Imagine Fracture’s Gainesville, Florida printing facility as a **huge library**. It’s like a **million words** bursting out of their machines every day, filling the air with a symphony of hums and whirs. Each picture speaks volumes, creating stories that never end. Intrigued? **Stick around** to discover more!
Recently, Fracture’s production team paused to mark a milestone: The one millionth Fracture glass print. In the last decade, one million prints have been ordered, produced and shipped — each one representing a meaningful memory or moment that somebody saw fit to memorialize by printing it on glass. And behind each one of those Fracture prints is a story, if not multiple stories, that make up a complex collective narrative told by customers all over the world.
While many Fracture customers buy glass prints as gifts for loved ones, that wasn’t quite what CEO and co-founder Abhi Lokesh anticipated when Fracture first launched in 2009. He believed the glass prints would make remarkable aspirational wall decor. Large, sophisticated pieces that could be displayed as art. Some of the first prints Lokesh made for his own apartment were retro, vintage travel posters he hung in his kitchen.
As Fracture took off, it quickly became clear that the photos being ordered weren’t of sweeping vistas or landscapes. They were images of people’s loved ones and special occasions — annual holiday photos, vacation snapshots, or a daughter’s first wobbly steps.
“People want to cherish what they have right in front of them,” says Lokesh. “These are aspirational photos, family, friends, things that are near and dear to them.”

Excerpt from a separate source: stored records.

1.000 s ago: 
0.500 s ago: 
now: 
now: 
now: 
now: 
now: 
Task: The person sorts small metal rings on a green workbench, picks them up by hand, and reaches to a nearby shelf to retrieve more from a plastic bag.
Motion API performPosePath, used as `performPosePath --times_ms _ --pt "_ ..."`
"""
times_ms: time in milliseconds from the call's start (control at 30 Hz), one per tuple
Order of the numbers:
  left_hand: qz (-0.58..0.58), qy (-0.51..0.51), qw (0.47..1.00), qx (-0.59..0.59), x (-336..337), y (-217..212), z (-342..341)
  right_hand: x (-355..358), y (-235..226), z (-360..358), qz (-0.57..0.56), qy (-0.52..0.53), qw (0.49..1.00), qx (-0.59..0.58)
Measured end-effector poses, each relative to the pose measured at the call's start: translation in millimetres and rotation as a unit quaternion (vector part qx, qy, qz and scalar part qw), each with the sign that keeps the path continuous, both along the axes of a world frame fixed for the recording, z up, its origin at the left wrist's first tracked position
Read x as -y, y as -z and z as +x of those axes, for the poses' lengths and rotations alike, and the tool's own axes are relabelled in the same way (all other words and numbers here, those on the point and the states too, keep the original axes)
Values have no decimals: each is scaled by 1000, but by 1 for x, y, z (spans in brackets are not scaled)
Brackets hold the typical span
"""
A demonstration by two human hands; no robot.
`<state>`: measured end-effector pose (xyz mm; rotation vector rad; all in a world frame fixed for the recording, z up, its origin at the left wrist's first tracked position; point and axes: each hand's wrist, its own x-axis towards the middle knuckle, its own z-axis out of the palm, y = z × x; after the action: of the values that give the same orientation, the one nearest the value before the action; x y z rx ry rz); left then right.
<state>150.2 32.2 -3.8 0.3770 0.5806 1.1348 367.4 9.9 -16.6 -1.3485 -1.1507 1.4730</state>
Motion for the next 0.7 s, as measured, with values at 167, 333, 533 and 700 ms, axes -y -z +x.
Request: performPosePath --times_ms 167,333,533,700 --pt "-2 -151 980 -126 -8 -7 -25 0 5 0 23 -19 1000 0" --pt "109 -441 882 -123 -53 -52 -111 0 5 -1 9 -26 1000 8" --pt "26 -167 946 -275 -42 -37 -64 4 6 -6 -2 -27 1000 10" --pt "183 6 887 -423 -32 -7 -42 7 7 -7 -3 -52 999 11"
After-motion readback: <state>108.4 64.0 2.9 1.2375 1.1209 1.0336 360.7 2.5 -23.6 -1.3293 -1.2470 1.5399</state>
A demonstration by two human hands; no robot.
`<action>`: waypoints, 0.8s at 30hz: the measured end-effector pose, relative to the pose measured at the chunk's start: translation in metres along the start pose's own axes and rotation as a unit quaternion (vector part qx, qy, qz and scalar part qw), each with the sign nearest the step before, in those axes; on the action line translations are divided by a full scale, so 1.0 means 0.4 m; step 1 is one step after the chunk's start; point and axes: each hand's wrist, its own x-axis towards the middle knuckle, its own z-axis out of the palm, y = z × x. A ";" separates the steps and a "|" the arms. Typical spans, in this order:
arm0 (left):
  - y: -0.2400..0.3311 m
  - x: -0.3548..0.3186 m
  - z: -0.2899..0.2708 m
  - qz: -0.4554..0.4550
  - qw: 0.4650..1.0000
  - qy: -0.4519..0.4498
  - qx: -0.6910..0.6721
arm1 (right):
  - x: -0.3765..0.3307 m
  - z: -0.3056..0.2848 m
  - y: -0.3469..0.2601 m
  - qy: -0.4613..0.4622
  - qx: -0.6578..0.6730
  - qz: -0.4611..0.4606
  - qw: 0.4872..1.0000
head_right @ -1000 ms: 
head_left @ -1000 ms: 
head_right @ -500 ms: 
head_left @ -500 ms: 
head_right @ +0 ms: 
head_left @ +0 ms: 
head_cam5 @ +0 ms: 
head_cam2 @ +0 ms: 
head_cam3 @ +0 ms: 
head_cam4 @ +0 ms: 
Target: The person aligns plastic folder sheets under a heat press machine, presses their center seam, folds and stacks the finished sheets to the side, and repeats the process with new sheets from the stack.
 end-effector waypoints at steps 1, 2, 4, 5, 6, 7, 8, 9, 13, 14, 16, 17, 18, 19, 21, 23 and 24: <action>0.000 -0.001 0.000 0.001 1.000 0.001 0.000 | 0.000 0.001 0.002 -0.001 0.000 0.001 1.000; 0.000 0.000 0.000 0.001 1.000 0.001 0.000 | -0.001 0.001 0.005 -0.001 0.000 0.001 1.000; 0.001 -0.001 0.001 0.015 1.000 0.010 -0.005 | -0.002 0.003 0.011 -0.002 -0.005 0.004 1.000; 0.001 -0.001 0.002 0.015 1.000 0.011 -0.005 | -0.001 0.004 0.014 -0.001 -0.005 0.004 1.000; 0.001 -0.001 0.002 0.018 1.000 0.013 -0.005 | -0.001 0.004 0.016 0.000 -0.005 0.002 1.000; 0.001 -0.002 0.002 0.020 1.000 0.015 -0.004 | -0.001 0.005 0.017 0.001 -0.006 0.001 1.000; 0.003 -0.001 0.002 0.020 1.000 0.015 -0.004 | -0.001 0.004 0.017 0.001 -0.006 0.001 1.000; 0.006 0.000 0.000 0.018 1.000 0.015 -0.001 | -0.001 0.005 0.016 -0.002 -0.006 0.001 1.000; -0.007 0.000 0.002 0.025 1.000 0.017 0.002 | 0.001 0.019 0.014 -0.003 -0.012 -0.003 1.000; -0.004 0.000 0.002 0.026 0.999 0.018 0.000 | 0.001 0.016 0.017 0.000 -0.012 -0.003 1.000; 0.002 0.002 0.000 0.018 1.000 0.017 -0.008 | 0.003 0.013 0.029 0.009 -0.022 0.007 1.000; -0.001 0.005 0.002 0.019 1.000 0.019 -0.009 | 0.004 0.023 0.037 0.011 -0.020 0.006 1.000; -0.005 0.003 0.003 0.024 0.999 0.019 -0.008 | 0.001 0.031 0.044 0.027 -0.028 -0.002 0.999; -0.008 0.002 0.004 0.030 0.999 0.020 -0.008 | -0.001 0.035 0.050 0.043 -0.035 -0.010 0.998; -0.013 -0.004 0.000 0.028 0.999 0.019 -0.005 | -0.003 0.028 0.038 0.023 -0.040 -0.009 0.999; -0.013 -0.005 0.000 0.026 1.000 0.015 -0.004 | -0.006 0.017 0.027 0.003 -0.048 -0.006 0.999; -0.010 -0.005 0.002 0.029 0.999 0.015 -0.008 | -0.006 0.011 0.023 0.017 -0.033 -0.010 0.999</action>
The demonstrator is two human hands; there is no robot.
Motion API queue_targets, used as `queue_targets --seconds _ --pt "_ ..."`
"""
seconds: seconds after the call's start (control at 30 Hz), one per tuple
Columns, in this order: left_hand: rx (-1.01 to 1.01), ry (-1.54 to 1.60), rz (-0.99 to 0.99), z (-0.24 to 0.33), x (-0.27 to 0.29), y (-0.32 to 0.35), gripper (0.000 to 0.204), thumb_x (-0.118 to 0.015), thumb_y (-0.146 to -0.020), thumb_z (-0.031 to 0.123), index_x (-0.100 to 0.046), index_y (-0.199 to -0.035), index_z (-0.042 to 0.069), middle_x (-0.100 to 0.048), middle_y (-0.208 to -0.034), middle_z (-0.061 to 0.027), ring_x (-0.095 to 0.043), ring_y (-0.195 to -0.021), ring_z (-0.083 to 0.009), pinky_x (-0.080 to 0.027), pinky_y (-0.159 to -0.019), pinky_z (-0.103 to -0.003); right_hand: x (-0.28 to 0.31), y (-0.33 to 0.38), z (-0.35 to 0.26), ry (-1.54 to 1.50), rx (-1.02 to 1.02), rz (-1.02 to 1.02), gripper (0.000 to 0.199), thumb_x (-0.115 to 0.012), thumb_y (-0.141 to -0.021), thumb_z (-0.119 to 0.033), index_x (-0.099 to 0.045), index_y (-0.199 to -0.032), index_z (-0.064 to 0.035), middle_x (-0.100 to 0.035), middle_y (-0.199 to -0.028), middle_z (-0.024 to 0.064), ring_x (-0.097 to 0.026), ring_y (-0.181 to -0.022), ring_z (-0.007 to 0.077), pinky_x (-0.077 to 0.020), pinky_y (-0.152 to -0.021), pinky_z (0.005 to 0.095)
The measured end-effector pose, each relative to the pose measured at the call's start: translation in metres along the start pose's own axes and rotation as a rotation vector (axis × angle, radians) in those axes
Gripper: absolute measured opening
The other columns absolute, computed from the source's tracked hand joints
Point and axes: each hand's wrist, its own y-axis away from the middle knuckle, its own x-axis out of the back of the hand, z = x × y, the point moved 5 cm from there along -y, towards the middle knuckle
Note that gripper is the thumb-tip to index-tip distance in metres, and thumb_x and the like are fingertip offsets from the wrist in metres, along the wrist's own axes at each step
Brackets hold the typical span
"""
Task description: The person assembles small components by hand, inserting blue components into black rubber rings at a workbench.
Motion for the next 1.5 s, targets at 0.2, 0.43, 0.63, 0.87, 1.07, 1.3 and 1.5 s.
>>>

Glass print orders typically fall into one of two categories: cherished memories or reflections of ingenuity. A majority of those orders are of people’s happiest days — the moments in life that they want to hold onto forever. But, on occasion, inventive use-cases also come through — from workplace signage to a custom-made gallery wall featuring 100 photos from a decade of traveling.
“If you put a product in a consumer’s hands, they will definitely think of new things because they’re coming at it from a different perspective than you are. We’ve always been really happy to see how people are using our prints.”
Back in 2008, when Fracture was still a concept, co-founders Abhi Lokesh and Alex Theodore were still testing out various printing styles and platforms. The printer they used to print the first Fractures was no different from the printer you might find in any college dorm back in 2008 — except that it was modified and loaded with glass rather than paper.
For Lokesh, his professional journey with Fracture has mirrored that of his personal one. “I started Fracture before I was 21 — right out of college. Now here I am, eleven years later, married, and a dad.”
As for those vintage travel posters? They’re still hanging in his home, but his favorite prints are the ones that document the more meaningful moments in his own life, like his wedding, or photos of his dog.
“There’s an adorable one of my son,” says Lokesh. “He’s eight months old at the time, at the beach just playing with sand. It just captures everything that was good in life for me at that moment.”